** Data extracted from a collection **
================================
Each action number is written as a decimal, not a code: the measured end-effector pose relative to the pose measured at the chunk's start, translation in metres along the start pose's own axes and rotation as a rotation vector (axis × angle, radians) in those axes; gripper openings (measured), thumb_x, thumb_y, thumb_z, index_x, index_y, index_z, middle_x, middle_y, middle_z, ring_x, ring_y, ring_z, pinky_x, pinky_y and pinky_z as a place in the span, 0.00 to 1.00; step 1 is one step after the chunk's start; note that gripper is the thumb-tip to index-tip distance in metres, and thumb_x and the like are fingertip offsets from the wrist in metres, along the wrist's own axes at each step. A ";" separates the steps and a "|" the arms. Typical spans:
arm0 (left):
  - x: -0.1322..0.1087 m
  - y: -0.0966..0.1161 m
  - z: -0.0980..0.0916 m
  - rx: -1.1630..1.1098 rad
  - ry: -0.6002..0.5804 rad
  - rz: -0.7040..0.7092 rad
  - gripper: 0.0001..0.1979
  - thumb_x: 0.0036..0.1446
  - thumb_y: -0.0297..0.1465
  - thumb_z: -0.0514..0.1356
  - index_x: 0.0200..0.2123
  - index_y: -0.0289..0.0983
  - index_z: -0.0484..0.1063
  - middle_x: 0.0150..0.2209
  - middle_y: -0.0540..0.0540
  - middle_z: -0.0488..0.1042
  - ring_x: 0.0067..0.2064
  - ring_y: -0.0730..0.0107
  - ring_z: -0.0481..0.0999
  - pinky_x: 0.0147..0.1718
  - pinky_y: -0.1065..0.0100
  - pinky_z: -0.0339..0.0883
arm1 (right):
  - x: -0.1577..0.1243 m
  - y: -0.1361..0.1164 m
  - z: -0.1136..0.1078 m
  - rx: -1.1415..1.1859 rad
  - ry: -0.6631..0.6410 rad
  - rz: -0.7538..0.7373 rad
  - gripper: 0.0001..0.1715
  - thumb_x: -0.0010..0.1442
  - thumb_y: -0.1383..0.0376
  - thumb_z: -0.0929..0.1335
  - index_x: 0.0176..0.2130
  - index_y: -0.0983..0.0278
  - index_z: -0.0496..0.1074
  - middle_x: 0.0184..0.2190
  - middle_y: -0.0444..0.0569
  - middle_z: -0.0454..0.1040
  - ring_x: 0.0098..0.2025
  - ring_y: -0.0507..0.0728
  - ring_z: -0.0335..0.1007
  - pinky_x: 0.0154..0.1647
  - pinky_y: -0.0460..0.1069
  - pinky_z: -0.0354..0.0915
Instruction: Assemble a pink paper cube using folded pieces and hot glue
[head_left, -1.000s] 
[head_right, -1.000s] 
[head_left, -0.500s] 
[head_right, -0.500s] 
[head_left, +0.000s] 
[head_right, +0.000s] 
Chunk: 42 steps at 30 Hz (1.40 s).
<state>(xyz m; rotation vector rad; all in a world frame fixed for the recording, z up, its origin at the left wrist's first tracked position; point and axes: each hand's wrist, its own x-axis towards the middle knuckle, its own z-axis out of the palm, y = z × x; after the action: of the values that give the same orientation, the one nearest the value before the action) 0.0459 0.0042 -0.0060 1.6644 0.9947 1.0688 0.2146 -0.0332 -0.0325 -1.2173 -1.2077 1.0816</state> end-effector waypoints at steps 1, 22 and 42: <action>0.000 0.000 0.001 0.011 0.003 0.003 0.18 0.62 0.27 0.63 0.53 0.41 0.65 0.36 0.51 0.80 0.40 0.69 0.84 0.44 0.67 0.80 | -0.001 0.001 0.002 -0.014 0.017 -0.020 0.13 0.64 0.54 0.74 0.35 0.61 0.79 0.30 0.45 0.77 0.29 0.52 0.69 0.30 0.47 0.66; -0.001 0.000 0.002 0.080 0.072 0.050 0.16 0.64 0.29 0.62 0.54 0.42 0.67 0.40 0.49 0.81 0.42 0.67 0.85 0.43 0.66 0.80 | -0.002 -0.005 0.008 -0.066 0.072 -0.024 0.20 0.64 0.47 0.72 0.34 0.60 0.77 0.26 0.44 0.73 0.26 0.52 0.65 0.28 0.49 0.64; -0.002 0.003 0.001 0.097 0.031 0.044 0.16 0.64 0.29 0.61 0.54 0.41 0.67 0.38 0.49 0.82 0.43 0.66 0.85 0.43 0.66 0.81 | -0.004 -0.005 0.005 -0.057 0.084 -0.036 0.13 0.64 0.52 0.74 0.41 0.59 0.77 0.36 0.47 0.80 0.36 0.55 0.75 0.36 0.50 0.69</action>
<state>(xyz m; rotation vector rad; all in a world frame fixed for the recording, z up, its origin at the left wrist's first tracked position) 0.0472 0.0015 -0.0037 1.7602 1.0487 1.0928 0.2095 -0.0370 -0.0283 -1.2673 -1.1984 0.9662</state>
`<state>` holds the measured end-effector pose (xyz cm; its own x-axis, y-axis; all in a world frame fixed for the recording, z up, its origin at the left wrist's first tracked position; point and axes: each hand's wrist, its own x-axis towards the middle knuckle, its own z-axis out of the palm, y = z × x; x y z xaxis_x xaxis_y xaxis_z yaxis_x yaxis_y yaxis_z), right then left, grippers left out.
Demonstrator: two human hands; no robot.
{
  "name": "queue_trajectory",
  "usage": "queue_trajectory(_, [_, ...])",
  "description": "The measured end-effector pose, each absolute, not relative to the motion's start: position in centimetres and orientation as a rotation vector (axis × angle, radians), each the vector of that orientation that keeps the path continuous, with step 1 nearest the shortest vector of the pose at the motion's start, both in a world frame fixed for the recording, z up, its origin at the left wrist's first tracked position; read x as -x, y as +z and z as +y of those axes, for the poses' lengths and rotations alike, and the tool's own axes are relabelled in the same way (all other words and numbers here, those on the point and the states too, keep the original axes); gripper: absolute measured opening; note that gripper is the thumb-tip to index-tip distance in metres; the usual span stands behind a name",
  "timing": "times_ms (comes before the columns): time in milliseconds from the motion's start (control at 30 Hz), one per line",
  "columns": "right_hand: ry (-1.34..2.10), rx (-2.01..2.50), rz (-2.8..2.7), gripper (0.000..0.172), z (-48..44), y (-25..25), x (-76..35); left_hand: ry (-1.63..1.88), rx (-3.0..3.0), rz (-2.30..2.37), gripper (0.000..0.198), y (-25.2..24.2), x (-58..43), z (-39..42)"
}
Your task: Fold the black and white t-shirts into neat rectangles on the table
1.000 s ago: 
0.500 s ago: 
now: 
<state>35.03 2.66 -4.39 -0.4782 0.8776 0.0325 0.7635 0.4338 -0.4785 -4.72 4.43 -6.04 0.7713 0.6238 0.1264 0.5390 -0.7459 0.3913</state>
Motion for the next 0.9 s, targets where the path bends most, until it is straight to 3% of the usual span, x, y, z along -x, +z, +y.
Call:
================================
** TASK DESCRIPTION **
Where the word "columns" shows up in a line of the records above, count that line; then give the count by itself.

** RESPONSE **
2